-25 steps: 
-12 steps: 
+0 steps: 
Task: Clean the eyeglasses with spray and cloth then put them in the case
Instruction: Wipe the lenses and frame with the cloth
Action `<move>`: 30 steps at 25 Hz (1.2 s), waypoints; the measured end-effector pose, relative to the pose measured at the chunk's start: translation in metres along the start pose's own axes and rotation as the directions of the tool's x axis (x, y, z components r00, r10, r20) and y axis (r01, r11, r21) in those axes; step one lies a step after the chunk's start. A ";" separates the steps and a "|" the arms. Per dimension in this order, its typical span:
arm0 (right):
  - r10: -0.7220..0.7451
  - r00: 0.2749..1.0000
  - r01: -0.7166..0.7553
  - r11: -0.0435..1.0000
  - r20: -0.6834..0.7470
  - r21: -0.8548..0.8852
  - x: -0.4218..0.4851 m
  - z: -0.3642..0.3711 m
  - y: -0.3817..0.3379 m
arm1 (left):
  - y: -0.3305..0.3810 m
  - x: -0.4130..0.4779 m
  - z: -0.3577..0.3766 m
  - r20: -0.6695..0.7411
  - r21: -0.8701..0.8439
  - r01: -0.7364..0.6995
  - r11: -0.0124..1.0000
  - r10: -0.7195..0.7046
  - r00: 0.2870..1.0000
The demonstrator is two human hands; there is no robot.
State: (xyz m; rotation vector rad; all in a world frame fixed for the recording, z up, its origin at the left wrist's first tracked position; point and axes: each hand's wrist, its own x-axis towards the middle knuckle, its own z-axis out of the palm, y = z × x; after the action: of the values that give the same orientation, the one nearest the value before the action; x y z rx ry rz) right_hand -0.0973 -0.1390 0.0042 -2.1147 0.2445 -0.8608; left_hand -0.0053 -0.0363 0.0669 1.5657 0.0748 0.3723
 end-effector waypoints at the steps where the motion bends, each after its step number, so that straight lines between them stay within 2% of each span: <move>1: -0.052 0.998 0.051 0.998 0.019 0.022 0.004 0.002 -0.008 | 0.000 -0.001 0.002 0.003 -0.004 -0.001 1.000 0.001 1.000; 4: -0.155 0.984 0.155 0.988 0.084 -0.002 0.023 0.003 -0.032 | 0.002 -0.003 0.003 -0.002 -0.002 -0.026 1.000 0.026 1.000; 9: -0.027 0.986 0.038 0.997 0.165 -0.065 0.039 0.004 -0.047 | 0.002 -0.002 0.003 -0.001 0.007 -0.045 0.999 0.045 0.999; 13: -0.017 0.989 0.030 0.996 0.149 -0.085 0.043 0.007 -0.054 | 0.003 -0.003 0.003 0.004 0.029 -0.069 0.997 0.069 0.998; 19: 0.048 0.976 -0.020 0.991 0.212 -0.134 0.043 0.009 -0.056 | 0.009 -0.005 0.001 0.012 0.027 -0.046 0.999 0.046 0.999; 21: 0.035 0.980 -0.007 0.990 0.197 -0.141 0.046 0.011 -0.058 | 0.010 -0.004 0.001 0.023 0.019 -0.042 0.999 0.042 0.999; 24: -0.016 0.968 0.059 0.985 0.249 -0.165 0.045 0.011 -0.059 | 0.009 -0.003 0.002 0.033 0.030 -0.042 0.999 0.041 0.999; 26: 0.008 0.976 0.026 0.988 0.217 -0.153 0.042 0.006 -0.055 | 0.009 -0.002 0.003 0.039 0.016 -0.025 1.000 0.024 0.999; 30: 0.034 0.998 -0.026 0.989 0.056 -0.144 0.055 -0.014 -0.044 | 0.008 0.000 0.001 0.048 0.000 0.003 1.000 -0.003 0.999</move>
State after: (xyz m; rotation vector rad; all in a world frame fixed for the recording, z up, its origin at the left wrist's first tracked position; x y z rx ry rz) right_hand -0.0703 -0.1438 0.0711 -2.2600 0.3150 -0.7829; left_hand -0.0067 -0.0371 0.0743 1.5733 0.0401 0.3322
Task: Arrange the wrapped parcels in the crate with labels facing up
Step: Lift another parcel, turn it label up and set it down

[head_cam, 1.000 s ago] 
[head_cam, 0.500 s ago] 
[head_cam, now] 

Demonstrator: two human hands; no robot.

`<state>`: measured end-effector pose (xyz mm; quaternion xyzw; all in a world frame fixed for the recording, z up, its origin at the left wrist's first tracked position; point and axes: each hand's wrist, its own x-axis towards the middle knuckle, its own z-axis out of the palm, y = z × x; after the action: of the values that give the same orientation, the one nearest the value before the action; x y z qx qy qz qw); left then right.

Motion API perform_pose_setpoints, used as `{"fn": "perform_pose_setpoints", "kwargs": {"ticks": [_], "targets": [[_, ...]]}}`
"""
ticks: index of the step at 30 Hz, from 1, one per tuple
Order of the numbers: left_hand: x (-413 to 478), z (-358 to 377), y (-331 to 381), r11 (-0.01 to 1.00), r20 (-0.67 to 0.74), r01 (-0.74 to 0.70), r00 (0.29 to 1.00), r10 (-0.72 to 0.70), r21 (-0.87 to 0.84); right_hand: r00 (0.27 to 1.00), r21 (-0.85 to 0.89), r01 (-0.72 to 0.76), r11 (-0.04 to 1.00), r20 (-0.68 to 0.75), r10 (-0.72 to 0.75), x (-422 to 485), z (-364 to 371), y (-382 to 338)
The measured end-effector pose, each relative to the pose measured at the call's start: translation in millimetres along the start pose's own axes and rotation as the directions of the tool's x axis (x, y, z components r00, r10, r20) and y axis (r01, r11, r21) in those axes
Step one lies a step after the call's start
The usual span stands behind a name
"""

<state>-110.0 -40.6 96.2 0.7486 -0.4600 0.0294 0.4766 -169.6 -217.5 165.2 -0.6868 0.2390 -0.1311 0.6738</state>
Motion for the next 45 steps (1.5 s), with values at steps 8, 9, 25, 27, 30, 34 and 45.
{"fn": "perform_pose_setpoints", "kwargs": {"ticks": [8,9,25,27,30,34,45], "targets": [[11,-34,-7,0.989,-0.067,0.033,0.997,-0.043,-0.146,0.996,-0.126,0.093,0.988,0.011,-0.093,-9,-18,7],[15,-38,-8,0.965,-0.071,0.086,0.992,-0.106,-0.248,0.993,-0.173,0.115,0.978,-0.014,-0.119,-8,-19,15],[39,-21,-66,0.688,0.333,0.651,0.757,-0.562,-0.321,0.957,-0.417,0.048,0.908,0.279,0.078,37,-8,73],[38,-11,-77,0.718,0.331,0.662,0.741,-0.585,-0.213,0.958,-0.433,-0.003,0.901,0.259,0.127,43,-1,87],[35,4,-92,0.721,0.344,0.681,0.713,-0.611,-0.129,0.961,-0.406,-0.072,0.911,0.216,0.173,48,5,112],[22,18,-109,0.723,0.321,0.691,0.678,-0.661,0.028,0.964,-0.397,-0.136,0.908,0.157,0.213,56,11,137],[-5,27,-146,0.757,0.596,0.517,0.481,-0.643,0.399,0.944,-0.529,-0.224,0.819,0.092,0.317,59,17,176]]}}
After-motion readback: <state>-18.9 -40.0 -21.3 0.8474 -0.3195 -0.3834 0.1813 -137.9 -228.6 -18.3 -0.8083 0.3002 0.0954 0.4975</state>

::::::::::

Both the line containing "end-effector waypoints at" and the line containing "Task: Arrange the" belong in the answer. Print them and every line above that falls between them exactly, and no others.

• Response area:
 end-effector waypoints at the steps where the motion bends, each after its step number, so that straight lines between them stay within 2% of each span: <move>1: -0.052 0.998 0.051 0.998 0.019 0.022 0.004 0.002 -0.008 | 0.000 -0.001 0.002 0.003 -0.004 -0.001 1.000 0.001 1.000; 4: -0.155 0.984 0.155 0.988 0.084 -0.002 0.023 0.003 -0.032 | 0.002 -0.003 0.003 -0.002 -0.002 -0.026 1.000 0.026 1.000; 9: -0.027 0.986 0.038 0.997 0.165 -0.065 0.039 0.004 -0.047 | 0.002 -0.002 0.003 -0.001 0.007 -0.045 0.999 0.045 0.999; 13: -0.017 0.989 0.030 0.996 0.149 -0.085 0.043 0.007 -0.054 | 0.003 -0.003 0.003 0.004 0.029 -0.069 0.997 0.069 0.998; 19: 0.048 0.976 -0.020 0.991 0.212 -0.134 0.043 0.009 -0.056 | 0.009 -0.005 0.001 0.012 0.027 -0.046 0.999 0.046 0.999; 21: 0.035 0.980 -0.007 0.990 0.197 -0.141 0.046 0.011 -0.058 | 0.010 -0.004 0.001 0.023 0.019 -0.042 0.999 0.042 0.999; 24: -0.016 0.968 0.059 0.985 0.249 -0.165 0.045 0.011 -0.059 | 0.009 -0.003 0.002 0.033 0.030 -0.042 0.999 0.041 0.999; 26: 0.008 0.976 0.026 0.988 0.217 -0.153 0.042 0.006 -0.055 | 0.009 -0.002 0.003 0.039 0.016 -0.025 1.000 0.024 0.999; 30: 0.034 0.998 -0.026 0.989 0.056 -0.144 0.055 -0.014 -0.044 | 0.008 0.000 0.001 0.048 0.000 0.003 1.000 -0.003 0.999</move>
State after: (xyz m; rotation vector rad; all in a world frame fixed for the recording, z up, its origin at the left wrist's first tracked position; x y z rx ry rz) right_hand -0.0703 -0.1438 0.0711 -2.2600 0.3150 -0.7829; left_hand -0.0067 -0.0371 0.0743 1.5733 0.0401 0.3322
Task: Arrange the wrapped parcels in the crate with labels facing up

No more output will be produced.